Problem >> Among the lines below, a stretch begins at the one with "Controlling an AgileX" and ends at the one with "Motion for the". Repeat that stretch exactly, ends included.

Supplied material >>
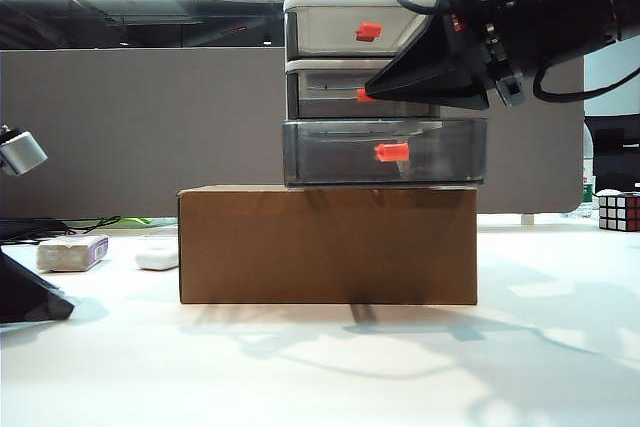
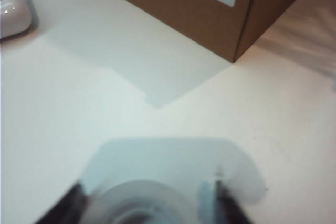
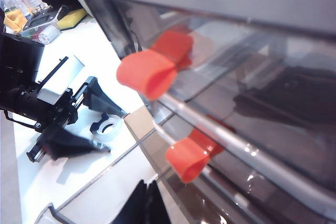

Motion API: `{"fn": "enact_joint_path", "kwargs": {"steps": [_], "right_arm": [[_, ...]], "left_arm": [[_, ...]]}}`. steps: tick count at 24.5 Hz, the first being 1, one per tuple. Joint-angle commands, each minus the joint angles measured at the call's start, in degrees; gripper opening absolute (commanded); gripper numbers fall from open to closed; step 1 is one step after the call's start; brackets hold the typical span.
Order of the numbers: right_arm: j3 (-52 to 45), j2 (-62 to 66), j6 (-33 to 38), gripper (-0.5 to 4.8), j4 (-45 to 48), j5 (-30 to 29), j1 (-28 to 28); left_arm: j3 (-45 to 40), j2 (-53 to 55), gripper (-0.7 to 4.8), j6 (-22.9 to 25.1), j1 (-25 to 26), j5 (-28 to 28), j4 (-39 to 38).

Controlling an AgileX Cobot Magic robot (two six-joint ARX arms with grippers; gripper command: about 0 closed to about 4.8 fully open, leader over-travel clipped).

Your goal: Open the third layer of the drawer on the table, pick up the transparent tape on the table and put it in, and finally close the drawer.

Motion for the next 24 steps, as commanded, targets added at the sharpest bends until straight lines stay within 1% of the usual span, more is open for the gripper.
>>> {"fn": "enact_joint_path", "kwargs": {"steps": [1,2,5,7,9,10,13,16,17,18,20,22,23,24], "right_arm": [[0.24,-0.37,-0.17,-0.05,0.57,-0.15,-0.02],[0.24,-0.39,-0.17,-0.05,0.57,-0.15,-0.02],[0.24,-0.39,-0.17,-0.05,0.59,-0.15,-0.02],[0.24,-0.39,-0.15,-0.05,0.59,-0.17,-0.02],[0.24,-0.42,-0.15,-0.05,0.59,-0.26,-0.02],[0.24,-0.66,-0.13,-0.05,0.61,-0.37,-0.02],[0.24,-0.92,-0.13,-0.05,0.61,-0.37,-0.02],[0.24,-1.38,-0.11,-0.05,0.59,-0.35,-0.02],[0.24,-1.51,-0.11,-0.05,0.61,-0.37,-0.02],[0.24,-1.88,-0.09,-0.05,0.59,-0.37,-0.02],[0.24,-2.34,0.13,-0.05,0.57,-0.37,-0.02],[0.24,-2.97,0.17,-0.05,0.57,-0.37,-0.02],[0.26,-3.58,0.33,-0.05,0.44,-0.37,-0.02],[0.24,-3.72,0.33,-0.05,0.52,-0.37,-0.02]], "left_arm": [[-0.79,1.03,1.86,2.14,0.22,-8.0,-6.58],[-0.79,1.03,1.44,2.1,0.22,-7.89,-6.54],[-0.15,0.96,1.41,2.05,0.17,-7.85,-6.64],[1.33,0.22,1.37,1.6,0.13,-7.74,-8.11],[3.41,-1.53,1.12,1.46,0.09,-6.71,-11.13],[5.53,-4.52,1.11,1.64,0.07,-6.21,-14.8],[8.24,-10.32,1.11,2.08,-0.63,-6.25,-20.22],[9.31,-17.05,1.11,1.68,-2.67,-6.25,-21.51],[9.38,-19.3,1.12,1.38,-3.72,-6.25,-21.59],[9.53,-24.65,1.16,0.07,-6.88,-6.29,-22.38],[9.53,-29.59,1.16,-1.95,-10.38,-6.43,-23.17],[9.55,-34.64,1.16,-4.94,-14.99,-6.8,-23.06],[9.9,-38.58,1.16,-8.39,-20.04,-8.41,-22.84],[10.03,-39.76,1.16,-9.9,-22.49,-9.66,-22.36]]}}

Response box >>
Controlling an AgileX Cobot Magic robot (two six-joint ARX arms with grippers; gripper command: about 0 closed to about 4.8 fully open, leader over-travel clipped).

Your goal: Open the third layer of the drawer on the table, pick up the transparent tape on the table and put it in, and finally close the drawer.

Motion for the next 24 steps, as commanded, targets added at the sharpest bends until straight lines stay within 1% of the usual span, more is open for the gripper.

There is nothing further to this answer.